Faust, an emergency medicine physician at Brigham and Women’s Hospital and an instructor at Harvard Medical School, said in an interview with Black Iowa News that there will be “surges of new variants for the foreseeable future.”
“But the meaning of those waves has changed, and this is why I want to make sure that people don’t get discouraged,” Faust said. “It’s bad that BA.5 is here and is causing cases and hospitalizations. But it’s not like 2020, where every single patient that I treat has terrible pneumonia and is starving for oxygen and is going to be on a ventilator.”
Faust, who also writes “Inside Medicine” on Bulletin and is the editor in chief of MedPage Today, advised that people continue to mask in crowded areas and be outdoors as much as possible, and to vaccinate children before school starts up again in the fall.
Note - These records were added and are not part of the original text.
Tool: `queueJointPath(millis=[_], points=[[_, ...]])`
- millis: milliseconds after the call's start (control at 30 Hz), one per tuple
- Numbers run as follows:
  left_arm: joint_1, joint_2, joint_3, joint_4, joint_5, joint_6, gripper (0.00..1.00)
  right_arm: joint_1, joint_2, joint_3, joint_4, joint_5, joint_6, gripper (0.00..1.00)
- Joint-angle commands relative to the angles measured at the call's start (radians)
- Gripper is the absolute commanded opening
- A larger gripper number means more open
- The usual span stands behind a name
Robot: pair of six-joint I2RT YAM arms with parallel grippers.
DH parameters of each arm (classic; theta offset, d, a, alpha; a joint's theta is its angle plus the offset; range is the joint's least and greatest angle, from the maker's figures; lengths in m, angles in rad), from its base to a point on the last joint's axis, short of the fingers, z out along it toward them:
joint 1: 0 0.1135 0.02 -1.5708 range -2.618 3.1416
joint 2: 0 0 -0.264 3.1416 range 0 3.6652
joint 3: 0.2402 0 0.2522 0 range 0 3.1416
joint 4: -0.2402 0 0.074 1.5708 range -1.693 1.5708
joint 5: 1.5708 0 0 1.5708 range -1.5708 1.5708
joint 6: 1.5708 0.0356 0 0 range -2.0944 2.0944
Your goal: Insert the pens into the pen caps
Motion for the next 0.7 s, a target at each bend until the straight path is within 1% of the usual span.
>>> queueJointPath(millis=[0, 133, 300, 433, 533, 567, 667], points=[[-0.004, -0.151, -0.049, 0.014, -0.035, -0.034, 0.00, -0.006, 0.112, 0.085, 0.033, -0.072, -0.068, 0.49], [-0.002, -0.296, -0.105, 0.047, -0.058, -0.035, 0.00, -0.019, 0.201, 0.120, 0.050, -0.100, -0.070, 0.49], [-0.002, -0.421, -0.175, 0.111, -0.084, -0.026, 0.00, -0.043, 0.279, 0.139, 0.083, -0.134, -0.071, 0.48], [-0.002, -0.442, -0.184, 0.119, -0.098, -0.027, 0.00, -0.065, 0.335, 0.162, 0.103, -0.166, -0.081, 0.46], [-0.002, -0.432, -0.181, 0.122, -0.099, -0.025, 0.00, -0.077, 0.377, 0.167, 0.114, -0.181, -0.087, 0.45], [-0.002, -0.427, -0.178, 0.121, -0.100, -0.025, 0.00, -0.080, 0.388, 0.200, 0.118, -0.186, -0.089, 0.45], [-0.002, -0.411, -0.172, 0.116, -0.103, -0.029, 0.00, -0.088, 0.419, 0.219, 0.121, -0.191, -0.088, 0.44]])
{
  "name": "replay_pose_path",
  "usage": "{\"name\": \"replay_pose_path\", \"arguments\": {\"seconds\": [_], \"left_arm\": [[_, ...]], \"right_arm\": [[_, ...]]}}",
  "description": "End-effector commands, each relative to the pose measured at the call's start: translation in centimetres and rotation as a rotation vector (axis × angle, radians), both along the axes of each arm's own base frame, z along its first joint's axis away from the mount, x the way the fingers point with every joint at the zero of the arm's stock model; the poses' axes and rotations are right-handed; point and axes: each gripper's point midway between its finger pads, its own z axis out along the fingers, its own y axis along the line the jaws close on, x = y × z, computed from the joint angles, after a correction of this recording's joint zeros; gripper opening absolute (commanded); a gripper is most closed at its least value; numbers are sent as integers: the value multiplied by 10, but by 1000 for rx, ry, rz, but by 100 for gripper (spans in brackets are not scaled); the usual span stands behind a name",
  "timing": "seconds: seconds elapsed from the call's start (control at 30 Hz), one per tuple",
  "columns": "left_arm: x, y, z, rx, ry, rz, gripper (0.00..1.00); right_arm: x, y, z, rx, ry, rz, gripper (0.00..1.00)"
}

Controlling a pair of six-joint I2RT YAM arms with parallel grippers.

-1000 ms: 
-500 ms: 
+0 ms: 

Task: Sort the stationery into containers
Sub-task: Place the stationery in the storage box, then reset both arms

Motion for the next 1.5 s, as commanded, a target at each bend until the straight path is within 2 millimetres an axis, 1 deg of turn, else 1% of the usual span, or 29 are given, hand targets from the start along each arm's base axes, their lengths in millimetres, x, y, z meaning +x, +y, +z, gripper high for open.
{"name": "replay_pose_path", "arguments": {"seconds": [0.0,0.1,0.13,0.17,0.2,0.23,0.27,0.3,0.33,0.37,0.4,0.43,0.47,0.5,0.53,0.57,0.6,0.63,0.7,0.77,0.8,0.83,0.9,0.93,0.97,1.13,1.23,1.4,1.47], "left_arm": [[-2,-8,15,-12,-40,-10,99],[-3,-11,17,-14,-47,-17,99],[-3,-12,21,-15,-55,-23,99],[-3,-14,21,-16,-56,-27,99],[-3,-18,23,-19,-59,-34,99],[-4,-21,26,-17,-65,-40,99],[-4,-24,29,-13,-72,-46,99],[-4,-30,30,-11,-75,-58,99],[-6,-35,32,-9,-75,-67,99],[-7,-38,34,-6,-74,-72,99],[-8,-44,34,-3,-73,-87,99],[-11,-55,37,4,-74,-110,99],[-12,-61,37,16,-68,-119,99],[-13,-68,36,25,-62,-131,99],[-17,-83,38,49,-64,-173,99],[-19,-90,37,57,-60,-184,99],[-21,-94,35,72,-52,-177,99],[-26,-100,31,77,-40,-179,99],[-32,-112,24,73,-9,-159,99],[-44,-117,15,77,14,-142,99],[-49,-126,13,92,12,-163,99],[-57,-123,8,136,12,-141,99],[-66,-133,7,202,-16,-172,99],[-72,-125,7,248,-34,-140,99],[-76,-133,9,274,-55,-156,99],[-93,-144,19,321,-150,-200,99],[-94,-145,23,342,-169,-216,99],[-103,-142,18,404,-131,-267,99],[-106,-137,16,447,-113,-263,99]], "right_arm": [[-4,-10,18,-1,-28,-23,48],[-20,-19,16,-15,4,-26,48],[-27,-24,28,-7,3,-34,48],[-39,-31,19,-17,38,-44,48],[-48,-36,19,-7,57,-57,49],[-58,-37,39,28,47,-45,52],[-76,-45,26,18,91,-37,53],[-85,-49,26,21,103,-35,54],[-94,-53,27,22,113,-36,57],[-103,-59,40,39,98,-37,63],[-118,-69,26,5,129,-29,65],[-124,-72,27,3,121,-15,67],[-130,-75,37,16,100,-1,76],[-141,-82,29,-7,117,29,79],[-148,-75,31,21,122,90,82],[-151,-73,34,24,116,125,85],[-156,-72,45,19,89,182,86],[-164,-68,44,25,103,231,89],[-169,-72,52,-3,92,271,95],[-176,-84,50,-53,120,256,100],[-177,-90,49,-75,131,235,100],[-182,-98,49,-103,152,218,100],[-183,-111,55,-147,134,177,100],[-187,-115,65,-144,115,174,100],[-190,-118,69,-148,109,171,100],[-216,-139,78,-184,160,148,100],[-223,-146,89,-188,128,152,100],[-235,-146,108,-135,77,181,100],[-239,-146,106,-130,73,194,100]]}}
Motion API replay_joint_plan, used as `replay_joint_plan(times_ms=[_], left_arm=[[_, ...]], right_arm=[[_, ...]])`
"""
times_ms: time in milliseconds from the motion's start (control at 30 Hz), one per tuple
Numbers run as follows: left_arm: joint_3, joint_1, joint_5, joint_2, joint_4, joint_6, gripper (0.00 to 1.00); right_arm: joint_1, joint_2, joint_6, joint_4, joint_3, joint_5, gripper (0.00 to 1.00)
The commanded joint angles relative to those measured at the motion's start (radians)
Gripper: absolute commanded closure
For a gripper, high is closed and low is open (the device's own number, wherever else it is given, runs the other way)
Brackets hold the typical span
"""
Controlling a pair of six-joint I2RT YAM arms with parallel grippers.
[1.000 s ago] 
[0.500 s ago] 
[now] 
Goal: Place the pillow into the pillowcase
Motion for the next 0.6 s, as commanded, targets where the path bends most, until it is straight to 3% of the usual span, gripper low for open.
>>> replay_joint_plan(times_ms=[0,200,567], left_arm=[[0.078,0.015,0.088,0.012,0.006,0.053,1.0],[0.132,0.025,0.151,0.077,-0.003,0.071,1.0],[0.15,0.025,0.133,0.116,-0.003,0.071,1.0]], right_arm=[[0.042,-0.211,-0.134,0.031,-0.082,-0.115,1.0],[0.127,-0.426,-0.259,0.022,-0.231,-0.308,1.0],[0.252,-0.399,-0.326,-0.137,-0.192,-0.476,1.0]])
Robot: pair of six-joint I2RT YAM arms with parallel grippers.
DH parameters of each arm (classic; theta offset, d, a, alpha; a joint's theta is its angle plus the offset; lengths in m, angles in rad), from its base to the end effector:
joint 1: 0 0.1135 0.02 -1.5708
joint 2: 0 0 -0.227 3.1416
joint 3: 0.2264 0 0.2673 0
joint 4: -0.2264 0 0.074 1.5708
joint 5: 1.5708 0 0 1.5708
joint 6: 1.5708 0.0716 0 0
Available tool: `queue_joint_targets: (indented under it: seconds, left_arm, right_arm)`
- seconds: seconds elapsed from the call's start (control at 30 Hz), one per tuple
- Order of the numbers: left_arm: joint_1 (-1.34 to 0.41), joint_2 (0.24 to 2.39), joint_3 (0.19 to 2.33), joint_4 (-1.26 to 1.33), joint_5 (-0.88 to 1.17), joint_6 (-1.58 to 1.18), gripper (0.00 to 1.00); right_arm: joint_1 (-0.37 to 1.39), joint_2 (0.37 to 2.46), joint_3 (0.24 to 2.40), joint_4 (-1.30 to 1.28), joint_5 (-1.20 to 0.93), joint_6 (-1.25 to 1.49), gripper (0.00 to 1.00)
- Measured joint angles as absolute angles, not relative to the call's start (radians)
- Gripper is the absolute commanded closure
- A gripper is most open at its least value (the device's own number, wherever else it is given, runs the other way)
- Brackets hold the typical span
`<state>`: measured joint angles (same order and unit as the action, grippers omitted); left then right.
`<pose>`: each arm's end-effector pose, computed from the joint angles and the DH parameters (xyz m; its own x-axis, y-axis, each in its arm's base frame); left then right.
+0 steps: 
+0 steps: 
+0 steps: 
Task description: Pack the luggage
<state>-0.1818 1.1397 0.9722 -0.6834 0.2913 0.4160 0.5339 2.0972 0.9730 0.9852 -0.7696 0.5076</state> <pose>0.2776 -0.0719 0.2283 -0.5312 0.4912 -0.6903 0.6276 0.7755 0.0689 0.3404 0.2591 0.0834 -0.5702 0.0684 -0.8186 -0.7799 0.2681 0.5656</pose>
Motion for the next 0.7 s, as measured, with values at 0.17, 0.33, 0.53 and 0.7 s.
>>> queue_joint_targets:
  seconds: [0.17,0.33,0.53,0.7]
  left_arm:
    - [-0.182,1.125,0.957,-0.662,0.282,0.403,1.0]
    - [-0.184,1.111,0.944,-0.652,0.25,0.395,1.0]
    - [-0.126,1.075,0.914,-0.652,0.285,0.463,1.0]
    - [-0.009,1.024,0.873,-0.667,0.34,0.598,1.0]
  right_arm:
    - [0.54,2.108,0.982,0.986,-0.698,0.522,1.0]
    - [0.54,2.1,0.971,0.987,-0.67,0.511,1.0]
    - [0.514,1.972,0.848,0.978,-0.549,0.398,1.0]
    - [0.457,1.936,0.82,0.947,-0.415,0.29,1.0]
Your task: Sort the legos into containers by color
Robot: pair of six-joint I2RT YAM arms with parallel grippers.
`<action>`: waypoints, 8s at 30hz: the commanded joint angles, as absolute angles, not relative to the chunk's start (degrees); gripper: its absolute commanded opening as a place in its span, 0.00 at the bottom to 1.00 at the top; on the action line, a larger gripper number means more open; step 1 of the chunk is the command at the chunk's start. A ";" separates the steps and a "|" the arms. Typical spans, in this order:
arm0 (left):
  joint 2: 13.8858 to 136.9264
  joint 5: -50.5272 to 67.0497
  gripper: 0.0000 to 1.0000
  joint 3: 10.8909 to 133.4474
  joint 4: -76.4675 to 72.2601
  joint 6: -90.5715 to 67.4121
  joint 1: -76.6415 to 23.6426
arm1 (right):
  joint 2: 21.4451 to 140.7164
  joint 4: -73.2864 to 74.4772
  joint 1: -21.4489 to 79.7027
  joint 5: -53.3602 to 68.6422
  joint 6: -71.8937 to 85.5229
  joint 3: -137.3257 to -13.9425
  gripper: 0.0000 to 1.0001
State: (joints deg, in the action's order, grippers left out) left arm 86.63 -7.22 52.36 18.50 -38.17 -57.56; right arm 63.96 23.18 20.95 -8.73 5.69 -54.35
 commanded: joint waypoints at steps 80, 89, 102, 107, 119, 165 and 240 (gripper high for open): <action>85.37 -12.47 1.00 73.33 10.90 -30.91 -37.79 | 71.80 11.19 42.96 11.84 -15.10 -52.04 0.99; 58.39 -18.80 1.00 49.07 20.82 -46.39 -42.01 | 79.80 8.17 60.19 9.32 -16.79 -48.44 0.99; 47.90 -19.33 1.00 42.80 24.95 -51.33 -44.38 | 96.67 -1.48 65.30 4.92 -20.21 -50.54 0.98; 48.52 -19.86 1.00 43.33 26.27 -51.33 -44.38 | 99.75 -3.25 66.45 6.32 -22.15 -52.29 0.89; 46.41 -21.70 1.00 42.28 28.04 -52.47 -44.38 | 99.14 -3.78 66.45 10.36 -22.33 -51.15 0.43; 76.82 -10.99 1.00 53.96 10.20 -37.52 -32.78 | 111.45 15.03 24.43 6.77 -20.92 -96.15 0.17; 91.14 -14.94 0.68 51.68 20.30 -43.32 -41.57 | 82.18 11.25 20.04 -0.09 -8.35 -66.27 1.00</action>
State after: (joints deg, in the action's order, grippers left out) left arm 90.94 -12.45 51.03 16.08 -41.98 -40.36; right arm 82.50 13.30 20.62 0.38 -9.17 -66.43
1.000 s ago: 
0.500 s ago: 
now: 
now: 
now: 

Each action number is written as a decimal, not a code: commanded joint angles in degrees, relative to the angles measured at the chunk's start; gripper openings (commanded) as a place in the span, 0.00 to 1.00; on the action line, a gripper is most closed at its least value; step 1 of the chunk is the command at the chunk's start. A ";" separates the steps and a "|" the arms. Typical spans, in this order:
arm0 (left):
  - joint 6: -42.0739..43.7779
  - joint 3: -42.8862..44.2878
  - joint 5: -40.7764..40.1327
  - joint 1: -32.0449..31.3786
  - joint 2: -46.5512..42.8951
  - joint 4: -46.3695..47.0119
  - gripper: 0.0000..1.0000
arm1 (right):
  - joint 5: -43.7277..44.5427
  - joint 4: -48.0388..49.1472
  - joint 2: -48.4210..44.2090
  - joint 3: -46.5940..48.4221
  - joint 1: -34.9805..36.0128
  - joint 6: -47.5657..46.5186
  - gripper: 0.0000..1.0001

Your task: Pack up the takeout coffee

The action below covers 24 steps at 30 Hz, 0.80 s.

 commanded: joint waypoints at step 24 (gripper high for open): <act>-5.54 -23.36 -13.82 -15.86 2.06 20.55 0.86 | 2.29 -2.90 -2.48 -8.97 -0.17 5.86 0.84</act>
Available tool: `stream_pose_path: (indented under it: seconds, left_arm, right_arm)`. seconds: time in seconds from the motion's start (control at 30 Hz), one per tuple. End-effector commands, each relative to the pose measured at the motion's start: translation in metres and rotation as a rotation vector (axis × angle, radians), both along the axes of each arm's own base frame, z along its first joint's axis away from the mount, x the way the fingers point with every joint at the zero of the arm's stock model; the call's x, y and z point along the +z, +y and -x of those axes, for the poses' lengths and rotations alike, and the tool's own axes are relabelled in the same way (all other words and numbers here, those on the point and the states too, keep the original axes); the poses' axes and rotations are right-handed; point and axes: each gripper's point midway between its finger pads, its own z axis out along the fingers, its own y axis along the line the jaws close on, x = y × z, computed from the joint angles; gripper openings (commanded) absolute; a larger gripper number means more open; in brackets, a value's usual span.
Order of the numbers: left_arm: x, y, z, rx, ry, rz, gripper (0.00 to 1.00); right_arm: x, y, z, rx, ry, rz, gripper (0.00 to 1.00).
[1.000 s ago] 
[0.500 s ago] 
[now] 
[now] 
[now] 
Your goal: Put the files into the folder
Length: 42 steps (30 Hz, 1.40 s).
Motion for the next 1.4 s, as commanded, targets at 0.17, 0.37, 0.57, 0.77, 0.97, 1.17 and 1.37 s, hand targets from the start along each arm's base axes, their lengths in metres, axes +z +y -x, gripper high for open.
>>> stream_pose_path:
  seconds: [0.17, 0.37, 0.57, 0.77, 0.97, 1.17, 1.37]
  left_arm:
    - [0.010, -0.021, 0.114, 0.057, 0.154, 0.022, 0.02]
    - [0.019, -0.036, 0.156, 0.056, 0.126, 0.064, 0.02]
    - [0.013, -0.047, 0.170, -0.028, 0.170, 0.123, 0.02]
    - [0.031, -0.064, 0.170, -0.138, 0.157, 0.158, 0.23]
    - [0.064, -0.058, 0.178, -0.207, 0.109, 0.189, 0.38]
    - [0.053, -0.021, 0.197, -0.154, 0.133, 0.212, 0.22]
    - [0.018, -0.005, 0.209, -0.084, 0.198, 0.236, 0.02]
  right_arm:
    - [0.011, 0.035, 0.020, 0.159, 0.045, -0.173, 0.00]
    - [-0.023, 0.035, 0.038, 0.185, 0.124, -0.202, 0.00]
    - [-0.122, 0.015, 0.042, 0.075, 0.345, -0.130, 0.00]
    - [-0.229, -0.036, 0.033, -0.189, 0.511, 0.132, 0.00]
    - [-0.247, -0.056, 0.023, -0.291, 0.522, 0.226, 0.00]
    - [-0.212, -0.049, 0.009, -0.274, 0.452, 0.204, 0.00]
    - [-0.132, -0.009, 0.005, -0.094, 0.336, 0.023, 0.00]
He said finding and consuming reliable data on COVID-19 is important because things change so quickly — he suggested the CDC, state and local departments of health, and reputable blogs and social media accounts.
Looking to the future, Faust noted that there will soon be better vaccines and therapeutics to treat COVID-19, and that keeps him hopeful.
“We’re going to have vaccines this fall that are targeted at Omicron and that’s a good thing,” he told the publication. “And I think that vaccines like nasal vaccines called mucosal vaccines might be like the sort of key to this all — in terms of making it so we can really stop the virus from being around us all the time.
“We’ve made so much progress,” Faust said.